**Problem requirements**
Of the entries below, restate word for word only the section that runs from the line with "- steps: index" to the line with "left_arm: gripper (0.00", counting both ends.

*** Begin section ***

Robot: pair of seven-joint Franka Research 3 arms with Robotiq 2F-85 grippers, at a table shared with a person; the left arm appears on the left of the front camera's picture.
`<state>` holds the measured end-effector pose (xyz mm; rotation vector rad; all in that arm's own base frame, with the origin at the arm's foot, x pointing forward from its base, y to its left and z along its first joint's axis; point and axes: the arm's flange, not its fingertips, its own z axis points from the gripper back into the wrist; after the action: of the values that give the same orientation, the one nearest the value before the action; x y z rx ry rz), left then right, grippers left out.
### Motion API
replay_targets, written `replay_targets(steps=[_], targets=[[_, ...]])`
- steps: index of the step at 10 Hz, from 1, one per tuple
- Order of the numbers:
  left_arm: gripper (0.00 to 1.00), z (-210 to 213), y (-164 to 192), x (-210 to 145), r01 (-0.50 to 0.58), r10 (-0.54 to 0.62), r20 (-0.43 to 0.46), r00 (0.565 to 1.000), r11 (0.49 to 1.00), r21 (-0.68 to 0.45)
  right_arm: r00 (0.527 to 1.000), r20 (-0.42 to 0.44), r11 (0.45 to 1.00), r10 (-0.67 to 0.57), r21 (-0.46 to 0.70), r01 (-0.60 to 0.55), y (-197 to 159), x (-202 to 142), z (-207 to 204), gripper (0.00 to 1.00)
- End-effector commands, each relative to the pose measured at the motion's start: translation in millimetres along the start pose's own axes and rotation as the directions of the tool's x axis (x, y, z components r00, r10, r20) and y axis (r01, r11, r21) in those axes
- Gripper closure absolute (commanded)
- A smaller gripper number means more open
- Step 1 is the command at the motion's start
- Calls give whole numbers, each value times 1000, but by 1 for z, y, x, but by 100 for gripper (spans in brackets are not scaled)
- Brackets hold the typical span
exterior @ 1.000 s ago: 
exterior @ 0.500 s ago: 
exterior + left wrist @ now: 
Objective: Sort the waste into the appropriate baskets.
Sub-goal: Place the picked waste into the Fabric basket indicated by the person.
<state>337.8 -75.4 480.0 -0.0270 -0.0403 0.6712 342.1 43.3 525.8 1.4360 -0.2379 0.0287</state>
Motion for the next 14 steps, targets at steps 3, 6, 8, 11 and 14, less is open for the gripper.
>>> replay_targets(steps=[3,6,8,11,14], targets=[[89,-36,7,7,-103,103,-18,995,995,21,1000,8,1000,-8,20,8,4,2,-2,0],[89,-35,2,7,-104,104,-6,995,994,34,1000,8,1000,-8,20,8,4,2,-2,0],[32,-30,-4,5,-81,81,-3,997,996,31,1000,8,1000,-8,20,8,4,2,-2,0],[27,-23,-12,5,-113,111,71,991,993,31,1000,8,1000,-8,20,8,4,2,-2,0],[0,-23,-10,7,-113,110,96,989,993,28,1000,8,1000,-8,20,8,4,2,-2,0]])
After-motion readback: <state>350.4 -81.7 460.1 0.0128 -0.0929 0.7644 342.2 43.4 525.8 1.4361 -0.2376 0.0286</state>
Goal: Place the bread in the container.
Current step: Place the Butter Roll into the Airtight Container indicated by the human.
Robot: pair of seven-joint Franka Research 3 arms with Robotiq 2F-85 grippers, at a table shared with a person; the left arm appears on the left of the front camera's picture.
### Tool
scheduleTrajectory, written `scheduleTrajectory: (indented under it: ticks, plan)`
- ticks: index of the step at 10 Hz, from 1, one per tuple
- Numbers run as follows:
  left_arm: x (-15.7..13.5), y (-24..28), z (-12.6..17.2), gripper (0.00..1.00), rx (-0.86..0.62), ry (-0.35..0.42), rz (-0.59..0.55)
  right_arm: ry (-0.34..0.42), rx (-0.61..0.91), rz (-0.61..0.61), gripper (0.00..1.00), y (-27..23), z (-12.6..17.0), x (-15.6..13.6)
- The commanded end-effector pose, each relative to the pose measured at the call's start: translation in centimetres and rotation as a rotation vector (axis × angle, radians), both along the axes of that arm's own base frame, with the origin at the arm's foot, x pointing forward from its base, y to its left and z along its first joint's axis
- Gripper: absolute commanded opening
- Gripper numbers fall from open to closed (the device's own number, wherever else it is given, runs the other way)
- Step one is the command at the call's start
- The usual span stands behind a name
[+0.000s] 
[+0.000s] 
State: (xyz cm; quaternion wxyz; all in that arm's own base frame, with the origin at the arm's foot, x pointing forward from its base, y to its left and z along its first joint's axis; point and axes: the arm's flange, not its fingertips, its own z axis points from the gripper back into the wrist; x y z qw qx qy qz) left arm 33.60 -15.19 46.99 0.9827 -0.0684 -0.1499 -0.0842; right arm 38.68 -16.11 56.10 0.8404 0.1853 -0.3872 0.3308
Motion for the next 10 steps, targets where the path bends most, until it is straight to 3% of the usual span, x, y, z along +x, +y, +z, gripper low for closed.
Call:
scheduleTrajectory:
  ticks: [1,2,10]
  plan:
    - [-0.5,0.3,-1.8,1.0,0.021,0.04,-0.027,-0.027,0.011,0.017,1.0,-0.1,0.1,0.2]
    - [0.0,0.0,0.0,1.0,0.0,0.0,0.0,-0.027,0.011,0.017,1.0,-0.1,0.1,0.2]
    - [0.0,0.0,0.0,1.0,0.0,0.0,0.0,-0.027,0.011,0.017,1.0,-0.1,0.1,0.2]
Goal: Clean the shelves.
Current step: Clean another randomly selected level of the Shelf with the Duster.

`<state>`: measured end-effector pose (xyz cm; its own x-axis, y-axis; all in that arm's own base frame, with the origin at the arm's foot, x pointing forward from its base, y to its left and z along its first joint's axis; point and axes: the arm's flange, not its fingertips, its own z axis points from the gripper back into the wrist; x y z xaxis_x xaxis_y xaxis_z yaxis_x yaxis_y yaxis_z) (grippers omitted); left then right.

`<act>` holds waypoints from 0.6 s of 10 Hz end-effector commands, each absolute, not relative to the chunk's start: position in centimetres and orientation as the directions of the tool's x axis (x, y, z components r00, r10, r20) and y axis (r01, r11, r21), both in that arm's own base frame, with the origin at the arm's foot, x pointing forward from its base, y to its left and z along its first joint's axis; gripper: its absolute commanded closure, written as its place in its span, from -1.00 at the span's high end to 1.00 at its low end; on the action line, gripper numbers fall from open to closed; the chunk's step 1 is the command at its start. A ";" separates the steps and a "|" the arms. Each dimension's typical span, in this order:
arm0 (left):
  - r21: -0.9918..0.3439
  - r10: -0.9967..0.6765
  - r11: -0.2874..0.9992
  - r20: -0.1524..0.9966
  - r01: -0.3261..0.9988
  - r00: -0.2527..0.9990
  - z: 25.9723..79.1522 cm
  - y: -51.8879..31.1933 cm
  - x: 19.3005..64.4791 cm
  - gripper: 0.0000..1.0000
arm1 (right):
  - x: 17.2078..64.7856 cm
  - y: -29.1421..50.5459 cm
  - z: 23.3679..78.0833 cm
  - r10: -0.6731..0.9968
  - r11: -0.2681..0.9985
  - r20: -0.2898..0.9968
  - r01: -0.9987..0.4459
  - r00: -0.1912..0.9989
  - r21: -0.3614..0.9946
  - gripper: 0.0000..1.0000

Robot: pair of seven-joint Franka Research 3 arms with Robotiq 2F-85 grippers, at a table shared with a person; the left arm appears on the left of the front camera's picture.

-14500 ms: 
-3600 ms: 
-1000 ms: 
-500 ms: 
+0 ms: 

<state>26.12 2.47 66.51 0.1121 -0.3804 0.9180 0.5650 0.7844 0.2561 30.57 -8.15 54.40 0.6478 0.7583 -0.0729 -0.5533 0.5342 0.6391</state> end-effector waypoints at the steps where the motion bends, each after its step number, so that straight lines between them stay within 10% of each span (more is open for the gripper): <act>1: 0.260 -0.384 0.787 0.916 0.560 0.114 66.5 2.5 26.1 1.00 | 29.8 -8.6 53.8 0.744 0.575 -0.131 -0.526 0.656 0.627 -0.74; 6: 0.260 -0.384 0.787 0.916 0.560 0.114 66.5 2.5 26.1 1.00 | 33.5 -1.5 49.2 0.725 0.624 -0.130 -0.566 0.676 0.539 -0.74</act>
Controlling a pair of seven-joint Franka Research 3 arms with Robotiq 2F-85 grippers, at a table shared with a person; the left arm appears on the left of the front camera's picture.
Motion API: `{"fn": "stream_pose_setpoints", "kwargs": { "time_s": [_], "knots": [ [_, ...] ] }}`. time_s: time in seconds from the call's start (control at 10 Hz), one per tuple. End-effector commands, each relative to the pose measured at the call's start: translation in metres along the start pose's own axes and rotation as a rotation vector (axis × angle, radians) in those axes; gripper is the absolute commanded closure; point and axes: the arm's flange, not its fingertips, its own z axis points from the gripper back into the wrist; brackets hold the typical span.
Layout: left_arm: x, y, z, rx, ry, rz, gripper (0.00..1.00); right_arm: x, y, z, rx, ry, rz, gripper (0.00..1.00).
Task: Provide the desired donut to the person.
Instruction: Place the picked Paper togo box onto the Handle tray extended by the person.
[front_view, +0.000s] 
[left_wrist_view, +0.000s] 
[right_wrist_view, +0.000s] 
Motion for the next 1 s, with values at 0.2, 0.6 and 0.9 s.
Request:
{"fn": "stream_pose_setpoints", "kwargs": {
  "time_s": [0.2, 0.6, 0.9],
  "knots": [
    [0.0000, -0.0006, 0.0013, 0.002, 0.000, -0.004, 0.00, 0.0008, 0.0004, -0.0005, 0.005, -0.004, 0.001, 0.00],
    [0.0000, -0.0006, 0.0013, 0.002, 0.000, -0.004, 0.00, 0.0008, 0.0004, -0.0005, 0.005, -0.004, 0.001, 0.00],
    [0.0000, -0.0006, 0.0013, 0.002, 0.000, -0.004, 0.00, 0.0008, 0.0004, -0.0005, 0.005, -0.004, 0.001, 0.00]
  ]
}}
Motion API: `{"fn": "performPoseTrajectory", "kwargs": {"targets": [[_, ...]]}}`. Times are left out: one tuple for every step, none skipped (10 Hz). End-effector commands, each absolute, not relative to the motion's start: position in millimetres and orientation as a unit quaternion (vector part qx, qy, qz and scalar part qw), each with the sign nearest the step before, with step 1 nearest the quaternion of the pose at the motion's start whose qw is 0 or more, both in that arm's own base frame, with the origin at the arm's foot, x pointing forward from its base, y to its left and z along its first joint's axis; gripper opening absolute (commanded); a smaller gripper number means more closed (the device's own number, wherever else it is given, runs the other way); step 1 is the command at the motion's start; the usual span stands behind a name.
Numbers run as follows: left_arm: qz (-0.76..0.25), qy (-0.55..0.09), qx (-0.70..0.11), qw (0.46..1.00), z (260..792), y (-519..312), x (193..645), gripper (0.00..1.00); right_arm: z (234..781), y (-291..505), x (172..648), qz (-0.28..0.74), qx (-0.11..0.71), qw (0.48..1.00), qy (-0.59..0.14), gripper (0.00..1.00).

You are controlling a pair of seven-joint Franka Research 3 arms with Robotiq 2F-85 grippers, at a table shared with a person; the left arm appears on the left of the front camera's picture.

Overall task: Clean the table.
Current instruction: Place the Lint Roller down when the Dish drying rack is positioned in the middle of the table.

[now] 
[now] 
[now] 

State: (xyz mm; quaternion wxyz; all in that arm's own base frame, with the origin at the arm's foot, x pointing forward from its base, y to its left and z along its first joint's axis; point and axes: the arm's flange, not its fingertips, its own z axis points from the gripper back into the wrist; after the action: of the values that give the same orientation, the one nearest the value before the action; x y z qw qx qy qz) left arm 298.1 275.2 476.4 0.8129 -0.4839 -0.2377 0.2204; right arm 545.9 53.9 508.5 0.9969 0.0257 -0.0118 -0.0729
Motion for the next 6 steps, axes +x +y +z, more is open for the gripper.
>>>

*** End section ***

**Your response**
- steps: index of the step at 10 Hz, from 1, one per tuple
- Order of the numbers:
  left_arm: gripper (0.00 to 1.00), z (-210 to 213), y (-164 to 192), x (-210 to 145), r01 (-0.50 to 0.58), r10 (-0.54 to 0.62), r20 (-0.43 to 0.46), r00 (0.565 to 1.000), r11 (0.49 to 1.00), r21 (-0.68 to 0.45)

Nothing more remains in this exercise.